I saw this article, where the author says that (and I’m paraphrasing here) he thinks that design patterns stifle creativity, and should not be used.

Which led me to the question: “In addition to learning design patterns by rote, and implementing them from memory in some twisted version of cut and paste, what can we learn from design patterns?”

Although I believe that there are many problems that should not be solved by forcing the problem domain into a pre-rolled solution, I also believe that design patterns do more good than harm.

I have always thought “What can I learn from this design pattern?” rather than “How can I force this piece of code to conform to this design pattern?”  I personally find that the way of thinking that I learnt from studying design patterns has helped me enormously to write code that follows the accepted best practices of object orientation,long before I even knew that such things existed. The practices that I am referring to are things like the open / closed principle, the law of Demeter, the Liskov substitution principle, the single responsibility principle etc.
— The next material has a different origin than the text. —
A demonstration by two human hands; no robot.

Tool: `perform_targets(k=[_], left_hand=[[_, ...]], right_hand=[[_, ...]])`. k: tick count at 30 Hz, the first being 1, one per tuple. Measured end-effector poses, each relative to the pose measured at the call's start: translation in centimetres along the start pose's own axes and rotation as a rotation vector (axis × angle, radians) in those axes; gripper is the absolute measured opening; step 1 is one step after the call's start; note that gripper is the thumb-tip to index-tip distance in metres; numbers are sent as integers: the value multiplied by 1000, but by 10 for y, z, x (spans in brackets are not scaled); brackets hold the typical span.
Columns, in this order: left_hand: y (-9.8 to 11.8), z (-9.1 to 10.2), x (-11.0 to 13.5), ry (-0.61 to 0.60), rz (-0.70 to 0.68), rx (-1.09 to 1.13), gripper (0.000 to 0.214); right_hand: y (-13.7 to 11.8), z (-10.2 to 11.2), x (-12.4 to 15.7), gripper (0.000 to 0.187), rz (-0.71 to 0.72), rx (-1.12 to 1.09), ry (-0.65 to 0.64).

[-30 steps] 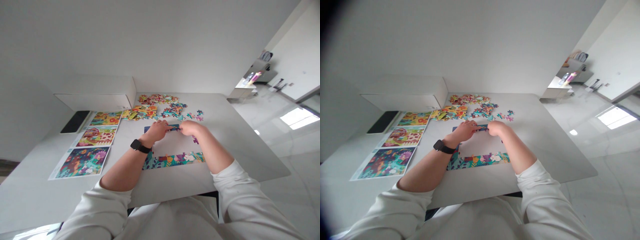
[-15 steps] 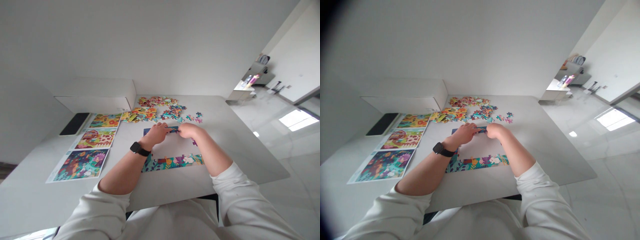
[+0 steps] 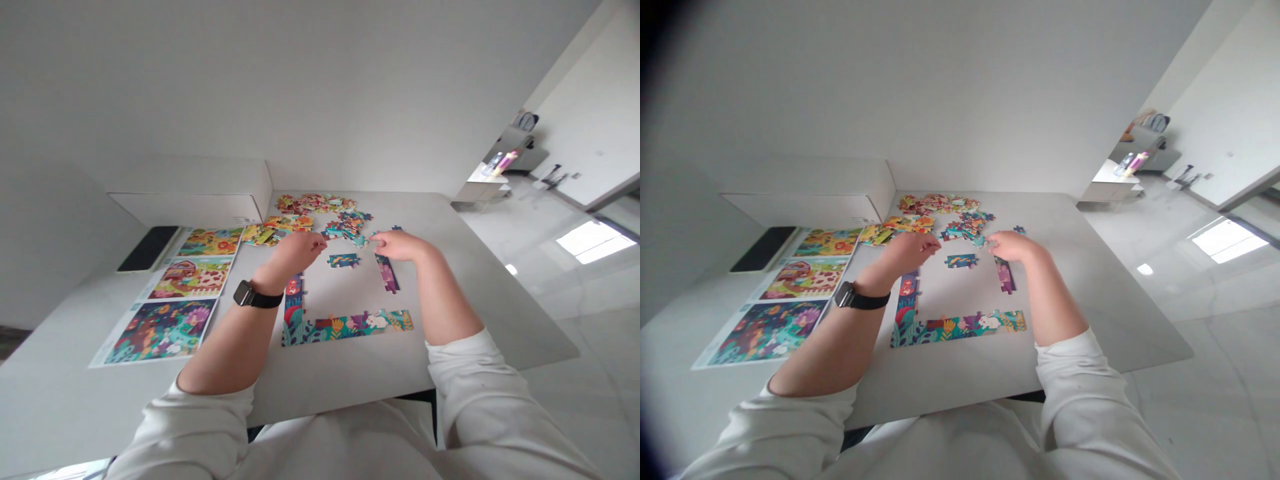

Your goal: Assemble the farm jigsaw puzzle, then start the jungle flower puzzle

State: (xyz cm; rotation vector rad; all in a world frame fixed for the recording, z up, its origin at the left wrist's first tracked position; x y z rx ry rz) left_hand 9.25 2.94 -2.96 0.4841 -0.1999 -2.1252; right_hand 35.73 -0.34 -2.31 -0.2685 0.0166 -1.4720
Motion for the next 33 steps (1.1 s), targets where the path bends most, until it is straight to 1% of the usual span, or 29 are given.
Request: perform_targets(k=[2,4,6,8,10,12,14,16,20,23,25,27,31,33], left_hand=[[-5,19,-1,64,62,-8,26],[-9,35,1,129,128,-39,26],[-11,46,4,178,178,-82,34],[-11,51,5,201,195,-114,42],[-10,52,6,207,194,-124,44],[-9,52,6,221,188,-118,41],[-9,52,5,252,170,-93,38],[-9,52,5,289,143,-49,40],[-9,56,6,339,120,8,48],[-9,57,7,342,132,9,48],[-9,56,7,333,143,5,48],[-9,55,7,322,155,-5,48],[-11,53,7,303,160,-18,48],[-11,53,7,301,160,-20,49]], right_hand=[[19,11,1,48,-31,-28,90],[36,18,3,48,-89,-39,147],[51,21,3,50,-154,-44,166],[60,21,2,51,-197,-44,175],[66,21,-1,50,-219,-35,197],[70,18,-6,49,-232,-16,218],[74,13,-11,48,-242,7,232],[82,8,-16,47,-257,25,247],[112,3,-18,51,-355,44,330],[135,-1,-18,57,-431,36,394],[143,-7,-20,57,-444,27,408],[143,-16,-24,56,-439,24,394],[133,-37,-34,50,-380,17,339],[129,-44,-36,50,-353,21,324]])
Point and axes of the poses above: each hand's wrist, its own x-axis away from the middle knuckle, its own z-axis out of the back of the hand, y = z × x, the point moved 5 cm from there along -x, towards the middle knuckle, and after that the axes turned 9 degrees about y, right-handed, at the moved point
My contention is that by studying design patterns, you learn to solve problems in ways that automatically conform to these and other best practices, and as such will be easier to create, maintain, unit test etc.

And, for many common programming problems, design patterns already represent an industry standard method of solving them. Things like singletons, factories, command and strategies are software components that everyone should be using to solve the issues that they are meant to solve.

So, by all means, don’t fall into the trap of blindly obeying someone else’s solution because it is some sort of best practice. But, equally and perhaps even more importantly, don’t discount the benefits to be had from the open-minded study and usage of design patterns.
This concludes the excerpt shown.